It’s true, we are a long way off from seeing serious uptake of SharePoint 2013. In fact, most organizations are still using SharePoint 2007 despite the advantages that 2010, and 2013, are offering. But that doesn’t mean we can’t take some time to consider how this latest version of SharePoint will change the way we implement new applications within our companies.
SharePoint as a Platform
We could simply implement SharePoint as a simple team-based collaboration tool, that’s probably the most common use of SharePoint. And it would work perfectly fine. But that’s not using SharePoint to its fullest extent. SharePoint isn’t a product, it’s a platform. And as a platform, it is both customizable and extensible.
While Microsoft focuses on ensuring core collaboration, document management and social capabilities are built into the platform, it depends on partners and other third party application developers to build applications that enhance these basics with richer functionality.
It’s these applications that take SharePoint to the next level, and with SharePoint 2013, there’s a new flexible licensing model that has changed the whole idea of distributing these applications to end users.
Your SharePoint-Based Apps
SharePoint 2013 changes the way third party vendors can offer applications to you. With the new cloud app model, apps are now self-contained, and can offer distinct pieces of functionality that either add to, or extend SharePoint’s core functionality.
Mike Ferrara gives a great overview of the new SharePoint App Model, so there’s no need to go into the details here. It’s this new licensing model and how data is shared between SharePoint and third party apps that interests me.
An Overview of the SharePoint 2013 Licensing Model
The new licensing framework is optimized for services and is all about protecting application content. This is an opt-in framework, but if offers some great features that developers can take advantage of.
For starters, Microsoft provides the Office Store for licensed apps. It also offers APIs and services that developers use to retrieve, verify and act on license information. This allows developers to include code in their apps that enforce the legal use of their application. App license categories for SharePoint based apps are Free Trial, Paid and Site (for Office apps, it’s Free, Trial and Paid).
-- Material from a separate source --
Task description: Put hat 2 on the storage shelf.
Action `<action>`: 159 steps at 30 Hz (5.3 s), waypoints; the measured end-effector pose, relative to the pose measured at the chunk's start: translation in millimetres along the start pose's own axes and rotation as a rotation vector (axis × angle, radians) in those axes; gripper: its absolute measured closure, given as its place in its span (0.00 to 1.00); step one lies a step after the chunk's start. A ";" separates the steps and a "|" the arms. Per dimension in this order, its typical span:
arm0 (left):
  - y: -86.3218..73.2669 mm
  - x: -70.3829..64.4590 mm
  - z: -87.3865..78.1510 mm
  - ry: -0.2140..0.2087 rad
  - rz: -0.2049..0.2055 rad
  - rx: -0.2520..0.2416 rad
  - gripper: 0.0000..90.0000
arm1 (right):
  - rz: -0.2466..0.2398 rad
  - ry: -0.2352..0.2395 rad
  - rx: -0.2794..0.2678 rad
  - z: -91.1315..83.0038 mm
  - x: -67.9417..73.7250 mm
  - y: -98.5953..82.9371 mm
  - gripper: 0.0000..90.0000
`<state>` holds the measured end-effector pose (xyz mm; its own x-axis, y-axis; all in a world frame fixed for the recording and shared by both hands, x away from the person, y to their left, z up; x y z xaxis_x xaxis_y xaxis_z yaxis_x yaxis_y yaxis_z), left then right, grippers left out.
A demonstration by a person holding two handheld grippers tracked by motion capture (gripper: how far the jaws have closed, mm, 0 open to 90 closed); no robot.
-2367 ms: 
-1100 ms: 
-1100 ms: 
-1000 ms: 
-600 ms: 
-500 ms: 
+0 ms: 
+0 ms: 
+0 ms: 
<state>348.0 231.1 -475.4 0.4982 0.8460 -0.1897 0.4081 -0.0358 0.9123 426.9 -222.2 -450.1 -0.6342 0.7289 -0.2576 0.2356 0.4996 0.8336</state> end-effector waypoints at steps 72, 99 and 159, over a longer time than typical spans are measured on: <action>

If the app is going through the Office store, it must go through a validation process, but if it’s internal to the organization it doesn’t need to (this is called side loading apps).
SharePoint 2013 provides an administrative interface for app license management. Licenses are downloaded to a specific SharePoint deployment (managed through App Management Shared Services) and it’s through this interface the app purchaser manages how the app is used, assigning a license to a particular user(s), farm, or deployment ID, or delegating the management of the license to others.